→ Exercise objective
Please transcribe the data below in full. Omit any picture you find in it.

→ Records from a dataset
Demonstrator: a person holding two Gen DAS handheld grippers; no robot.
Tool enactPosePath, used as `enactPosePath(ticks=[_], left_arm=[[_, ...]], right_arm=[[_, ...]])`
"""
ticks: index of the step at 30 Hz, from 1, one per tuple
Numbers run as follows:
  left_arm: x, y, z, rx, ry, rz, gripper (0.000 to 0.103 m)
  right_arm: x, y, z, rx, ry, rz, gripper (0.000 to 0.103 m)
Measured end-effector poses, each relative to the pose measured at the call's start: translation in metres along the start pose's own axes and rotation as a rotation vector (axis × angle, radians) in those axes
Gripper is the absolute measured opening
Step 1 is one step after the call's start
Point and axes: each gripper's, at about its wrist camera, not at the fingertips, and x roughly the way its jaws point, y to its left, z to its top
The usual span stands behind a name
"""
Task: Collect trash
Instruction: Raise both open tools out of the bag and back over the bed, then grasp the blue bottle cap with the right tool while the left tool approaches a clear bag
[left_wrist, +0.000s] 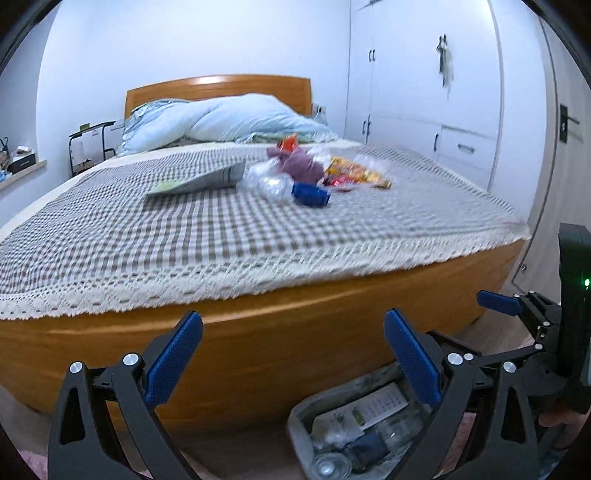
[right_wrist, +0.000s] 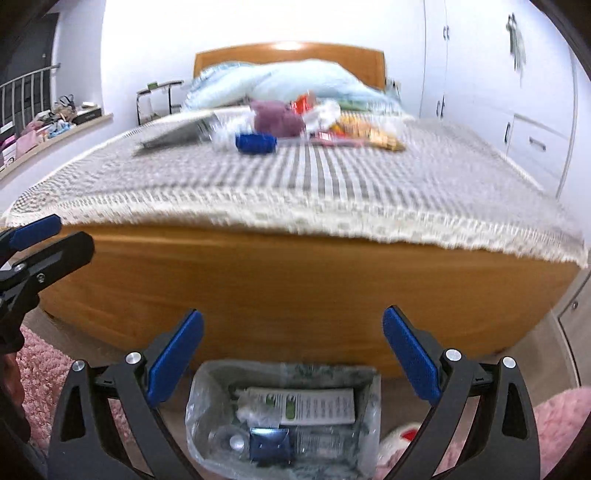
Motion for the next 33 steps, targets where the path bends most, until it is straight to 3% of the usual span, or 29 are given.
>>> enactPosePath(ticks=[5,18,33], left_arm=[[-0.011,0.000,0.011,-0.013,-0.071,-0.024,0.095],[-0.030,0.012,0.060,-0.031,-0.241,0.001,0.095],[-0.010,0.026,0.100,-0.047,-0.303,0.006,0.095]], right_arm=[[-0.016,-0.002,0.015,-0.011,-0.100,-0.010,0.093],[-0.036,-0.033,0.071,0.024,-0.311,-0.070,0.093],[-0.034,-0.034,0.107,-0.021,-0.446,-0.113,0.093]])
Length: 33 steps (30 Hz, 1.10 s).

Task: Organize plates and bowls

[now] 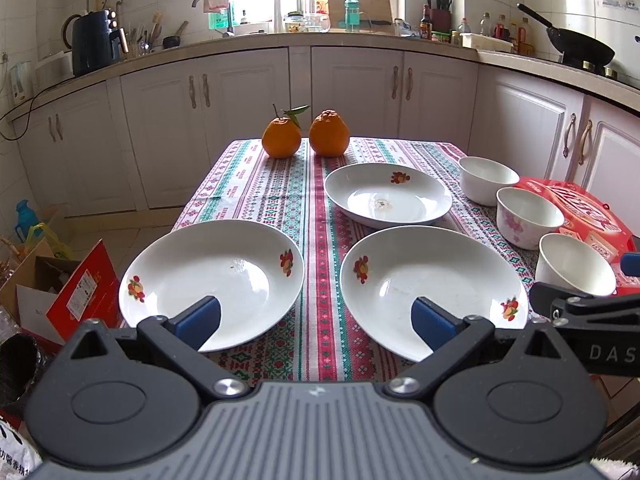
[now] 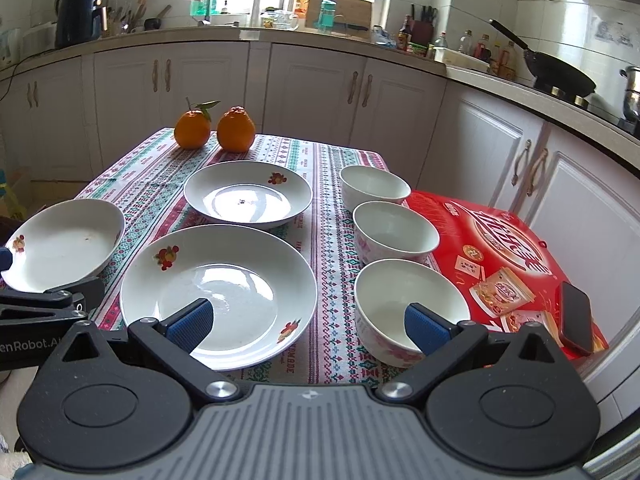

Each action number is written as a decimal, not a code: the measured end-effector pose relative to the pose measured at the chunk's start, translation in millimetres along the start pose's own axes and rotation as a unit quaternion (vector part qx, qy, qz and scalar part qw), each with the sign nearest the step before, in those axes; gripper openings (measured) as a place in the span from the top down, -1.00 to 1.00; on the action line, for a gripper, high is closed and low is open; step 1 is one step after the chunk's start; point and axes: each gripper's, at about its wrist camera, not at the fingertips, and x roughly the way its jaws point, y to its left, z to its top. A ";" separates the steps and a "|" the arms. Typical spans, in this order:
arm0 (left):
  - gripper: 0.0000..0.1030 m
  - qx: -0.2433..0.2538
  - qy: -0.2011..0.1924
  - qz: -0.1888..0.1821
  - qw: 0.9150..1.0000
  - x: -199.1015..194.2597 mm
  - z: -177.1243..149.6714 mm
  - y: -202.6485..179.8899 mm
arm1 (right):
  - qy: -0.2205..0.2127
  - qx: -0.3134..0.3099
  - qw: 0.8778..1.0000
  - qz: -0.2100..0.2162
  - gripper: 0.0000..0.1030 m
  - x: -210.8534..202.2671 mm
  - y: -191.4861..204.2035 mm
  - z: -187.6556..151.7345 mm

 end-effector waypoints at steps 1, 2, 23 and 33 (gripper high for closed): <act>-0.97 -0.002 -0.001 -0.002 1.000 -0.2 0.2 1.0 | 0.000 -0.004 1.000 -0.002 -1.00 1.7 -0.8 1.3; -0.97 -0.003 -0.003 -0.003 1.000 -0.4 0.8 1.9 | -0.002 -0.005 1.000 -0.004 -1.00 2.9 -2.5 2.8; -0.97 0.003 -0.021 0.018 1.000 9.1 -4.8 104.5 | -0.044 -0.062 0.981 0.180 -1.00 56.7 23.0 99.8; -0.97 0.011 0.045 -0.024 0.999 33.6 -27.1 133.8 | 0.031 -0.050 0.953 0.296 -1.00 107.3 67.3 127.7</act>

→ Your solution
Demonstrator: a person holding two Gen DAS handheld grippers; no robot.
Tool enactPosePath, used as `enactPosePath(ticks=[_], left_arm=[[_, ...]], right_arm=[[_, ...]])`
"""
ticks: index of the step at 30 Hz, from 1, one per tuple
Numbers run as follows:
  left_arm: x, y, z, rx, ry, rz, gripper (0.000 to 0.103 m)
  right_arm: x, y, z, rx, ry, rz, gripper (0.000 to 0.103 m)
Measured end-effector poses, each relative to the pose measured at the call's start: translation in metres along the start pose's own axes and rotation as a rotation vector (axis × angle, radians) in those axes
Gripper is the absolute measured opening
Step 1 is one step after the call's start
Point and axes: each gripper's, at about its wrist camera, not at the fingertips, and x roughly the way its jaws point, y to its left, z to its top
The usual span stands behind a name
"""
Task: Collect trash
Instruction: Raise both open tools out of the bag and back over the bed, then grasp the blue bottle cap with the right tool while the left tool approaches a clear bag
[left_wrist, +0.000s] 
[right_wrist, +0.000s] 
Motion for the next 33 steps, targets where the path bends most, until it is straight to 3% of the usual span, or 29 are given.
>>> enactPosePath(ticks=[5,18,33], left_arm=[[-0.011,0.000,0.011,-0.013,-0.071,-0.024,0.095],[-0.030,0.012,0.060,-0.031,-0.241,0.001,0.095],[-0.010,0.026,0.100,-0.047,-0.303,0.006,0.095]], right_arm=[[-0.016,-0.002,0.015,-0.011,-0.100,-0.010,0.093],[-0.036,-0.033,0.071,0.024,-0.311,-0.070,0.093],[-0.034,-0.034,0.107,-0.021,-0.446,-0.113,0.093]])
Length: 33 steps (30 Hz, 1.10 s).

Task: Organize plates and bowls

[now] 
[now] 

Each action number is written as a decimal, not a code: the measured end-effector pose relative to the pose measured at the chunk's start, translation in millimetres along the start pose's own axes and rotation as a unit quaternion (vector part qx, qy, qz and scalar part qw), each with the sign nearest the step before, in those axes; gripper openings (measured) as a place in the span from the top down, -1.00 to 1.00; on the action line, for a gripper, high is closed and low is open; step 1 is one step after the chunk's start; point and axes: each gripper's, at about its wrist camera, not at the fingertips, and x roughly the way its jaws point, y to its left, z to its top. A ";" separates the steps and a "|" the arms. Typical spans, in this order:
arm0 (left):
  - gripper: 0.0000..0.1030 m
  - qx: -0.2433..0.2538
  - qy: -0.2011..0.1924
  - qz: -0.1888..0.1821
  - qw: 0.9150..1.0000
  - x: -199.1015..194.2597 mm
  - z: -177.1243..149.6714 mm
  - y: -202.6485..179.8899 mm
arm1 (right):
  - qy: -0.2205..0.2127
  - qx: -0.3134..0.3099
  - qw: 0.8778..1.0000
  - qz: -0.2100..0.2162
  - gripper: 0.0000..0.1030 m
  - x: -210.8534..202.2671 mm
  - y: -191.4861..204.2035 mm
  - z: -187.6556..151.7345 mm

 end-effector waypoints at steps 1, 2, 23 and 33 (gripper high for closed): <act>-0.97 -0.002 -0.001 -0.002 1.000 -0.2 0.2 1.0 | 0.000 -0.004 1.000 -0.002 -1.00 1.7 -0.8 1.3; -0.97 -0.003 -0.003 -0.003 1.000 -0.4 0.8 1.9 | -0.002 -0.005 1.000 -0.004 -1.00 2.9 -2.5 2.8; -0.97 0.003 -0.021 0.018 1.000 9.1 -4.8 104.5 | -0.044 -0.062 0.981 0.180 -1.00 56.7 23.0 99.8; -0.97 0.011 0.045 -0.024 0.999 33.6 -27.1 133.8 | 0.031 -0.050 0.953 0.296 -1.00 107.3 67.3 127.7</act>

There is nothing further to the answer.